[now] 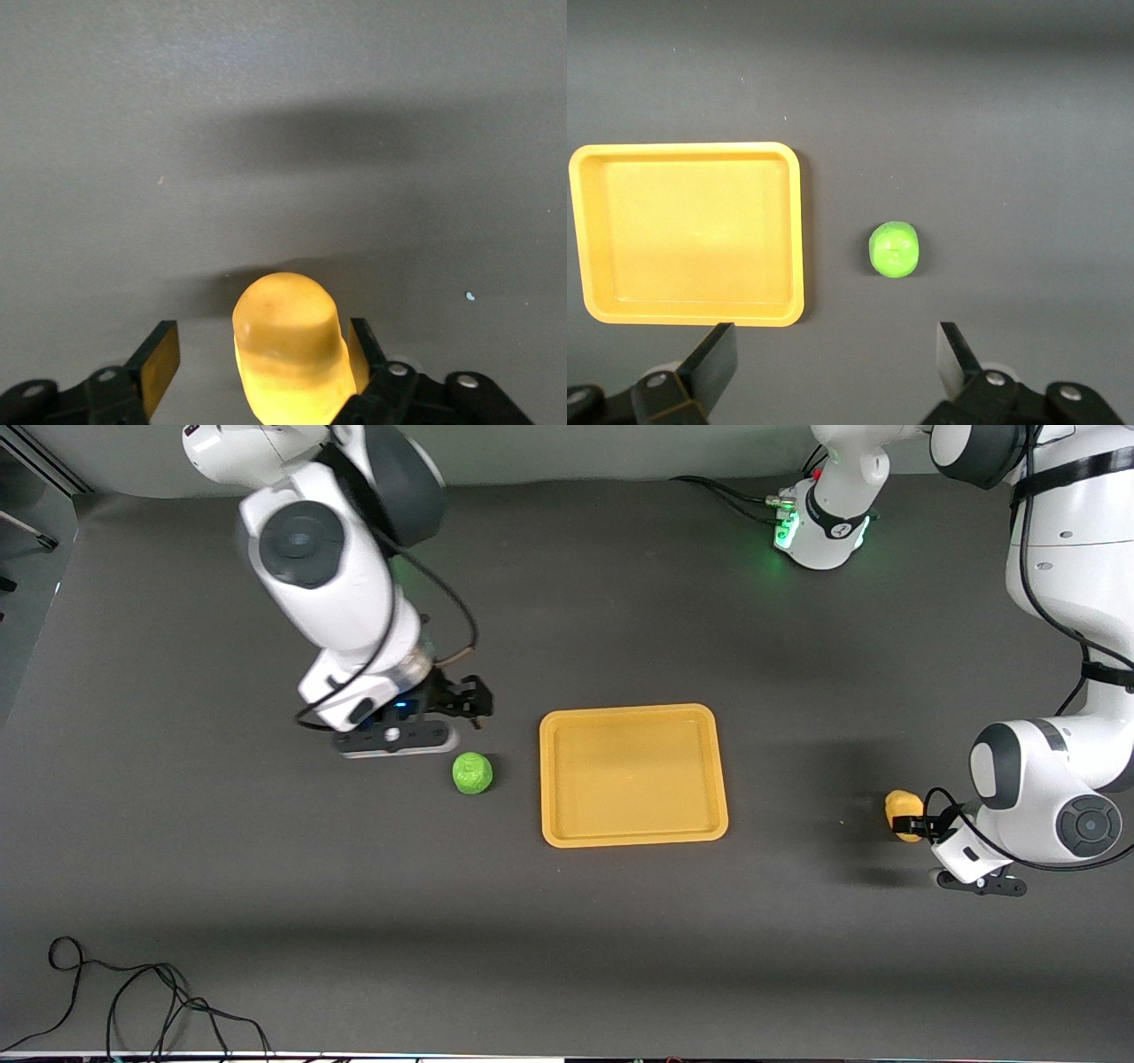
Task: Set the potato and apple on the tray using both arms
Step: 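Reach the right gripper to the apple while the left gripper reaches the potato, then grasp the green apple with the right gripper while the left gripper grasps the potato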
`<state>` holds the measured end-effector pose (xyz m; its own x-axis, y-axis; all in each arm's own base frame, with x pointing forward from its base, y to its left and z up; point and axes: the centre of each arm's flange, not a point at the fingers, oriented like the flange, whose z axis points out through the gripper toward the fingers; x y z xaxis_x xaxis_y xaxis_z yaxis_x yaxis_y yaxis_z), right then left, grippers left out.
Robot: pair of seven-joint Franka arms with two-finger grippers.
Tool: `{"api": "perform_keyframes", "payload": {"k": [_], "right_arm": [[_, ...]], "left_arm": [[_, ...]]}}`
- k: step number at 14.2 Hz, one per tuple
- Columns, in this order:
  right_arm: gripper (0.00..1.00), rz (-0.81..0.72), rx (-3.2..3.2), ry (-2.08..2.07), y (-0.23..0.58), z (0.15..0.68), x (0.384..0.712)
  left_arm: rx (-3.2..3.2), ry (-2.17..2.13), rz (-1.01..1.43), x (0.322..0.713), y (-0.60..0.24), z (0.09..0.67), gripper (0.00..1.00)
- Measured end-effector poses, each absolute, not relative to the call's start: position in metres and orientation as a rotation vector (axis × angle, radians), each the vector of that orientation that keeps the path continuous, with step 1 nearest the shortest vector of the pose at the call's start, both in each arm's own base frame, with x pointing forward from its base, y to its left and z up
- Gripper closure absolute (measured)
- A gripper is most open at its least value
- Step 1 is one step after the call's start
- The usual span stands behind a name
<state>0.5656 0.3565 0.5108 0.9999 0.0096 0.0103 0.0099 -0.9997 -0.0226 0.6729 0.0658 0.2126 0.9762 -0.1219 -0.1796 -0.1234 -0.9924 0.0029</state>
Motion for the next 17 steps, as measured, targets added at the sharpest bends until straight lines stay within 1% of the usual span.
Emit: {"api": "perform_keyframes", "payload": {"k": [1,2,3,4,5,6,8,11,12,14,17], "right_arm": [[0.00,-0.003,-3.127,-0.001,0.352,0.505,0.569],[0.00,0.012,-3.136,0.022,0.344,0.500,0.574],[0.00,0.032,-3.145,0.043,0.335,0.493,0.577],[0.00,0.057,-3.155,0.057,0.329,0.485,0.579],[0.00,0.076,-3.161,0.064,0.326,0.474,0.578],[0.00,0.082,-3.163,0.067,0.324,0.461,0.577],[0.00,0.052,-3.155,0.076,0.320,0.427,0.576],[0.00,-0.043,-3.122,0.077,0.314,0.358,0.565],[0.00,-0.072,-3.112,0.075,0.311,0.334,0.559],[0.00,-0.081,-3.110,0.071,0.306,0.290,0.546],[0.00,-0.070,-3.118,0.049,0.310,0.247,0.537]], "left_arm": [[-3.116,0.209,0.290,0.672,0.065,0.210,0.26],[-3.117,0.213,0.309,0.670,0.065,0.208,0.26],[-3.118,0.215,0.344,0.667,0.064,0.204,0.35],[-3.118,0.219,0.381,0.664,0.064,0.200,0.41],[-3.119,0.217,0.408,0.662,0.063,0.199,0.41],[-3.126,0.212,0.415,0.662,0.063,0.201,0.49],[-3.157,0.195,0.411,0.667,0.058,0.212,0.49],[-3.247,0.193,0.425,0.680,0.021,0.265,0.49],[-3.262,0.199,0.431,0.681,-0.003,0.284,0.49],[-3.257,0.188,0.436,0.677,-0.067,0.310,0.49],[-3.201,0.212,0.482,0.650,-0.188,0.308,0.49]]}}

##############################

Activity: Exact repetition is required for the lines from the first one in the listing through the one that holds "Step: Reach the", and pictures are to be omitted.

Written solution:
[now] 
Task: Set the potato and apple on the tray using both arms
Step: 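Reach the right gripper to the apple while the left gripper reaches the potato, then grasp the green apple with the right gripper while the left gripper grasps the potato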

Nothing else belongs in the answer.